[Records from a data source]

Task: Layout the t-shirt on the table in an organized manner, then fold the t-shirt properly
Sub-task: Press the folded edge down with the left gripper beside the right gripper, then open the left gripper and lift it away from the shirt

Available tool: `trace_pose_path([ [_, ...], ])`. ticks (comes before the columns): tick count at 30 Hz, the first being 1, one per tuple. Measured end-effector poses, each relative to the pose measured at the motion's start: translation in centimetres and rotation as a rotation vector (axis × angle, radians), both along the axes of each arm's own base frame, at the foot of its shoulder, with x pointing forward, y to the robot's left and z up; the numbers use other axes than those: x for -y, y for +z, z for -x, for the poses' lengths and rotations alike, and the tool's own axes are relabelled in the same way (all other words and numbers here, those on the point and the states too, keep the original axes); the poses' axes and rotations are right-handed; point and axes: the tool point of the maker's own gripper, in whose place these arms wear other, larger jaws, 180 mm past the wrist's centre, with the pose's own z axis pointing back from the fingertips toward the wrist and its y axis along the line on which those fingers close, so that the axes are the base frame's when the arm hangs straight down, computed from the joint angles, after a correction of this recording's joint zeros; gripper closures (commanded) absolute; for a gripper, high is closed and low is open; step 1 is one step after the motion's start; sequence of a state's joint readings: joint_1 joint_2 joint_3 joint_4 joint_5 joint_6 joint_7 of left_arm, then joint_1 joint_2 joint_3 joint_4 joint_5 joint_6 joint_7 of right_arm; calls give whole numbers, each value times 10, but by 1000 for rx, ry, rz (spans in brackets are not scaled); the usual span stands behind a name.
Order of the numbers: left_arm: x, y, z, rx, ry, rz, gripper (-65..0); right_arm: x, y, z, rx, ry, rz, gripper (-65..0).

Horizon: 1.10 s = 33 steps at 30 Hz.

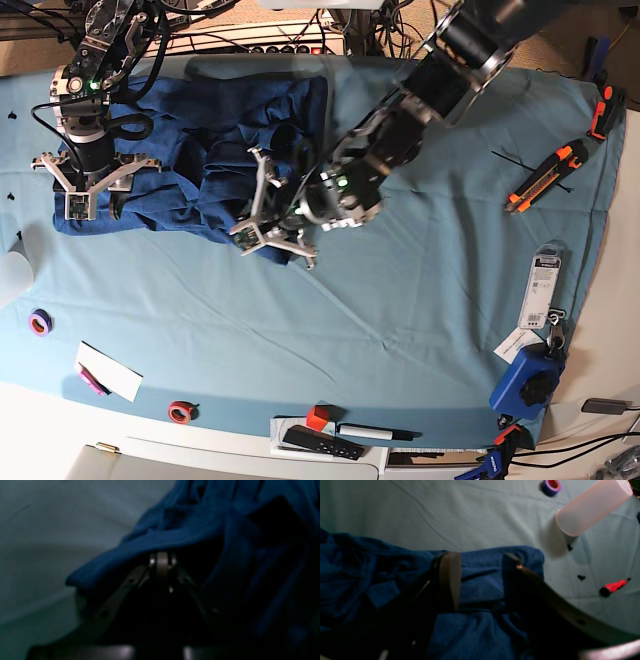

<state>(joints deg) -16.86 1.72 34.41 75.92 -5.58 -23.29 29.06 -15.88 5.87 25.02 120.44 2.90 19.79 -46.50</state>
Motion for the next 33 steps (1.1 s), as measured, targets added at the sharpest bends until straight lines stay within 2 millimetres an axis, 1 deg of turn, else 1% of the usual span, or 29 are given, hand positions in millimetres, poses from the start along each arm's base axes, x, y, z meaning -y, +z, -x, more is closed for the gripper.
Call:
trace_pose_path([
  [4, 25, -12, 3, -60, 1, 41, 0, 0, 0, 0, -3, -1, 0, -269],
  [5, 33, -13, 5, -74, -1, 57, 0, 0, -1, 0, -3, -1, 0, -269],
  [6, 37, -13, 6, -81, -9, 72, 0, 0, 0, 0, -2, -1, -1, -269],
  [7, 44, -10, 17, -107, -63, 108, 0, -1, 0, 0, -1, 1, -3, -269],
  [9, 54, -3, 31, -142, -117, 164, 0, 0, -1, 0, -3, -2, -1, -269],
  [12, 68, 21, 52, -165, -235, 289, 0, -2, -1, 0, -2, 4, -4, -269],
  [14, 68, 29, 53, -154, -268, 308, 0, -1, -1, 0, -2, 1, -2, -269],
  [15, 67, 33, 50, -144, -276, 313, 0, -1, -1, 0, -2, 1, -3, -269],
  [16, 64, 38, 45, -133, -281, 318, 0, -1, -1, 0, -2, 3, -3, -269],
  [19, 50, 58, 16, -138, -208, 350, 0, -1, -1, 0, -2, 2, -2, -269],
  [21, 33, 70, -5, -170, -150, 361, 0, -1, -1, 0, -1, 2, -2, -269],
  [22, 24, 72, -14, -189, -126, 344, 0, -1, -1, 0, -2, 2, -2, -269],
  [24, 8, 77, -27, -226, -87, 338, 0, -1, -1, 0, -1, 3, -3, -269],
  [25, 2, 80, -30, -242, -83, 347, 0, -1, 0, 0, 0, 3, -3, -269],
  [27, -12, 77, -32, -264, -81, 346, 0, -2, 2, -2, 16, 12, 1, -269],
  [31, -54, 44, -32, -318, -25, 281, 0, -6, 10, -7, 67, 38, 8, -269],
  [33, -67, 36, -28, -352, -9, 290, 0, -6, 11, -7, 69, 39, 8, -269],
])
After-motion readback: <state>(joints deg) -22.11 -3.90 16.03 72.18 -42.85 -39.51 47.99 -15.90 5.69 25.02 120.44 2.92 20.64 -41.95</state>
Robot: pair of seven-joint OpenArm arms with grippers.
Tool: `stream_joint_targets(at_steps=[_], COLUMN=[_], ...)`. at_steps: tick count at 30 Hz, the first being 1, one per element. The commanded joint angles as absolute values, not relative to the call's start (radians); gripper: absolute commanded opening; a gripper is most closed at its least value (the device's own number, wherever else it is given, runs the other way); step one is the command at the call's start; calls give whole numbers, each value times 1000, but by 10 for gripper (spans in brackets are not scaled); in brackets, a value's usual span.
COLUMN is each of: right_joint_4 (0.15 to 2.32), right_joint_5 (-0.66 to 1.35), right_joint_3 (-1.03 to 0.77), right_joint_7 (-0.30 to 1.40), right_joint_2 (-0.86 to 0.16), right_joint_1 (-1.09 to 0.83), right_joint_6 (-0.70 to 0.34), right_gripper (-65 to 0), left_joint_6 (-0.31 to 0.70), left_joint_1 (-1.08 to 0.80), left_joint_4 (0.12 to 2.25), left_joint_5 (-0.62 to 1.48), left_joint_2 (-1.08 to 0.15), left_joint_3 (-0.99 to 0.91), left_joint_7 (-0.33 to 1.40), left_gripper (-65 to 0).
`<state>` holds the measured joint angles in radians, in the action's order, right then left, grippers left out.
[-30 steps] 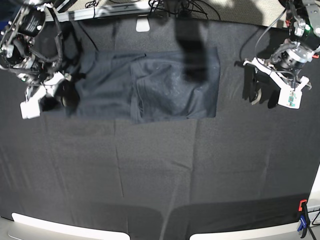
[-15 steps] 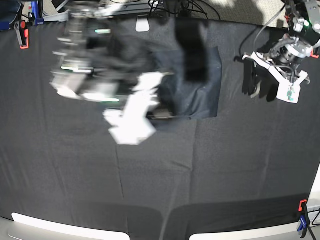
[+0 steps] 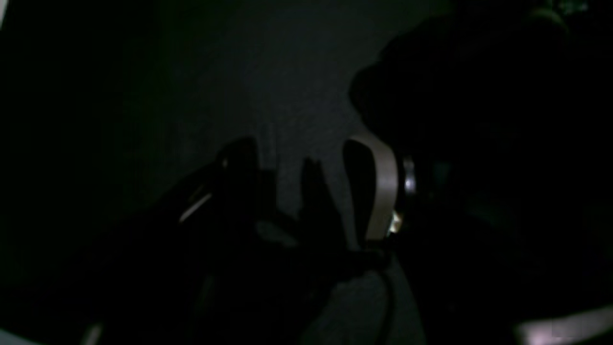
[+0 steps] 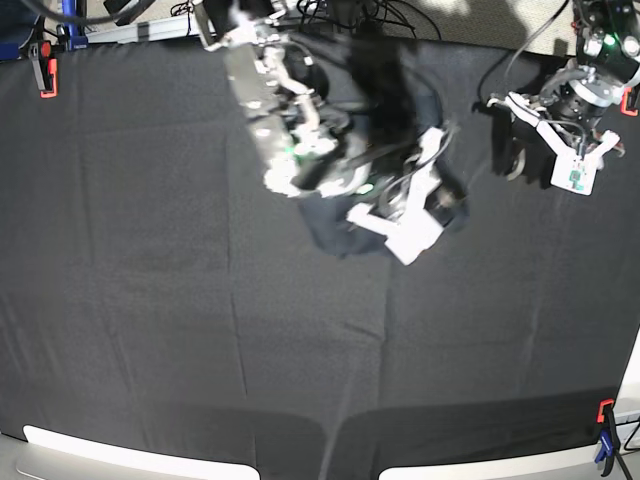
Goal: Layout the t-shirt on the table in an organized manner, then fold the t-shirt properly
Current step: 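Grasp the folded bundle with the right gripper and fold it over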
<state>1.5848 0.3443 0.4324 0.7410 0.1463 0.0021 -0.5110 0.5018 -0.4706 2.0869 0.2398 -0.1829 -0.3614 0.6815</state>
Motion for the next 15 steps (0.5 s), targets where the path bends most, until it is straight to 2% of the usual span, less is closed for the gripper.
stream_joint_targets(at_steps=[1,7,8,12,13,15], right_joint_4=[1590,1579,1579,1579,1579,1580], right_joint_5=[374,365,363,371,383,430], right_joint_3=[451,556,567,584,584,584], right_joint_7=[702,620,608,581,574,563], right_joint_2=[157,157,157,157,157,157], right_joint_1=[27,55,60,72,72,72], right_joint_6=[-516,-516,-516,-516,-516,-566], right_gripper=[-650,-650,-612,-365,-333,-322], left_joint_6=[501,497,493,459,459,459], left_joint_1=[-468,-468,-468,-468,-468,-468], left_joint_4=[2104,2104,2104,2104,2104,2104], left_joint_5=[233,161,151,131,131,131], left_joint_2=[-190,-206,-206,-206,-206,-206], left_joint_3=[-366,-371,-375,-417,-430,-459], left_joint_7=[658,659,659,658,658,657], left_gripper=[-354,-354,-354,-354,-354,-354])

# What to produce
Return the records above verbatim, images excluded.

# Response
Task: Layout the t-shirt on the table in an organized manner, then fold the t-shirt properly
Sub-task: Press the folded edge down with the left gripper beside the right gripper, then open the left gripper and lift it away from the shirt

Available tool: `trace_pose_path([ [_, ...], ])`. ticks (comes before the columns): tick count at 30 Hz, the first being 1, one per tuple. Measured end-effector poses, each relative to the pose measured at the motion's start: translation in centimetres and rotation as a rotation vector (axis × angle, radians), both along the axes of each arm's own base frame, at the foot of its shoulder, with x pointing forward, y to the robot's left and z up; the numbers use other axes than those: x for -y, y for +z, z for -x, for the poses' lengths and rotations alike, and the tool's own axes are relabelled in the same way (all other words and numbers here, those on the point and the states too, keep the original axes); the poses' axes and rotations are right-handed; point and axes: the tool point of the maker's own gripper, in whose place these arms wear other, larger jaws, 180 mm past the wrist's centre, with the pose's own z axis pointing back from the fingertips toward the wrist and its y axis along the line on which those fingers close, so that the axes are the base frame's when the arm hangs straight down, computed from the joint angles, after a correction of this recording's joint zeros; gripper closures (commanded) absolute; for a gripper, high is closed and low is open; step 1 is one step after the motion's start; sequence of a state's joint readings: joint_1 joint_2 joint_3 joint_4 joint_5 joint_6 joint_7 of left_arm, then joint_1 joint_2 joint_3 joint_4 joint_5 joint_6 joint_7 of right_arm; calls give whole numbers, each value times 10, but by 1000 for rx, ry, rz (spans in brackets are not scaled); the usual span stands behind a name.
Order of the numbers: left_arm: x, y, z, rx, ry, rz, gripper (-65..0); right_arm: x, y, z, rx, ry, rz, gripper (-65..0).

Horizon: 1.10 s = 33 steps at 30 Hz.


<state>(joints deg) -16.86 1.72 34.41 75.92 -5.58 -23.29 29.06 -15.88 5.87 25.02 120.44 2.90 19.79 -46.50</state>
Motion for the next 33 steps (1.1 s), as measured, targets added at the sharpest bends until straight lines stay within 2 millimetres an axis, 1 deg of turn, else 1% of the usual span, or 29 are given, hand positions in millimetres, poses from the start along each arm's base axes, x, y, z meaning -y, +z, -x, more is closed for the gripper.
Call:
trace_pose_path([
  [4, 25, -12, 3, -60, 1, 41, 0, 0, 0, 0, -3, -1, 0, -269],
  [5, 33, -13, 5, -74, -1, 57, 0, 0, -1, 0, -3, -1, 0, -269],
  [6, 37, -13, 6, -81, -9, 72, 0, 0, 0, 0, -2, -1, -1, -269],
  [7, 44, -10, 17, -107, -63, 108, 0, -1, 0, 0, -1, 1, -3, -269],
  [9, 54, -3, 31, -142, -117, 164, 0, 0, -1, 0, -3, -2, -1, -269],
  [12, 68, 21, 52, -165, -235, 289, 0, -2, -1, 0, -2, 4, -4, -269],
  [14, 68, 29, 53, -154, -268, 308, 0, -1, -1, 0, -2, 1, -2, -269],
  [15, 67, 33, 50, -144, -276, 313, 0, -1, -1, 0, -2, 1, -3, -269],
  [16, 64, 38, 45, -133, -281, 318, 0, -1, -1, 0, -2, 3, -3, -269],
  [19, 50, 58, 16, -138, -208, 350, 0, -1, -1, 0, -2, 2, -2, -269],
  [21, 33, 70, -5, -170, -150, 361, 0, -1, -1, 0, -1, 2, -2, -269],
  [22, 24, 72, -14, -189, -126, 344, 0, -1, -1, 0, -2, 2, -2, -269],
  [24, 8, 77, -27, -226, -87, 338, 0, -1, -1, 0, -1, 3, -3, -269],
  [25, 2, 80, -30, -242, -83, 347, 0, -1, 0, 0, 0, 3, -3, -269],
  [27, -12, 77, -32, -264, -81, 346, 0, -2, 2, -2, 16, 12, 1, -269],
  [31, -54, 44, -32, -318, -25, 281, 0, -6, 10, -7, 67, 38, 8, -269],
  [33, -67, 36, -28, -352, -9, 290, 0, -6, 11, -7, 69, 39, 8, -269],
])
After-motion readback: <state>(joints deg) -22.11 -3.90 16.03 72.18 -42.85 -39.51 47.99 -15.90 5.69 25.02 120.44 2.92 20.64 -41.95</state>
Robot: pair of seven-joint OpenArm arms with grippers.
Tool: `stream_joint_targets(at_steps=[_], COLUMN=[_], ...)`. at_steps: tick count at 30 Hz, the first being 1, one per element. The commanded joint angles as absolute values, not relative to the call's start (radians); gripper: absolute commanded opening; a gripper is most closed at its least value (the device's own number, wherever else it is given, runs the other way); step one is the command at the call's start; calls give whole numbers, each value times 1000, but by 10 for gripper (spans in brackets are not scaled); in brackets, a value's usual span.
COLUMN is each of: right_joint_4 (0.15 to 2.32), right_joint_5 (-0.66 to 1.35), right_joint_3 (-1.03 to 0.77), right_joint_7 (-0.30 to 1.40), right_joint_2 (-0.86 to 0.16), right_joint_1 (-1.09 to 0.83), right_joint_6 (-0.70 to 0.34), right_gripper (-65 to 0), left_joint_6 (-0.31 to 0.70), left_joint_1 (-1.08 to 0.80), left_joint_4 (0.12 to 2.25), left_joint_5 (-0.62 to 1.48), left_joint_2 (-1.08 to 0.15), left_joint_3 (-0.99 to 0.91), left_joint_7 (-0.33 to 1.40), left_gripper (-65 to 0).
`<state>` holds the measured joint angles in radians, in the action's order, right then left, grippers left out.
[-30 steps] 
[-15 steps] 
[+0 steps] 
[+0 steps] 
Goal: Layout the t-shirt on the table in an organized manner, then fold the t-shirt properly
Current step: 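Grasp the folded bundle with the right gripper and fold it over
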<state>1.5848 0.3443 0.4324 0.7410 0.1463 0.0021 -0.5110 0.5018 -0.4706 2.0869 0.2398 -0.1829 -0.3614 0.6815</state>
Motion for the next 15 steps (0.5 s), targets where the path bends most, until it is straight to 2% of the usual span, less is closed for the gripper.
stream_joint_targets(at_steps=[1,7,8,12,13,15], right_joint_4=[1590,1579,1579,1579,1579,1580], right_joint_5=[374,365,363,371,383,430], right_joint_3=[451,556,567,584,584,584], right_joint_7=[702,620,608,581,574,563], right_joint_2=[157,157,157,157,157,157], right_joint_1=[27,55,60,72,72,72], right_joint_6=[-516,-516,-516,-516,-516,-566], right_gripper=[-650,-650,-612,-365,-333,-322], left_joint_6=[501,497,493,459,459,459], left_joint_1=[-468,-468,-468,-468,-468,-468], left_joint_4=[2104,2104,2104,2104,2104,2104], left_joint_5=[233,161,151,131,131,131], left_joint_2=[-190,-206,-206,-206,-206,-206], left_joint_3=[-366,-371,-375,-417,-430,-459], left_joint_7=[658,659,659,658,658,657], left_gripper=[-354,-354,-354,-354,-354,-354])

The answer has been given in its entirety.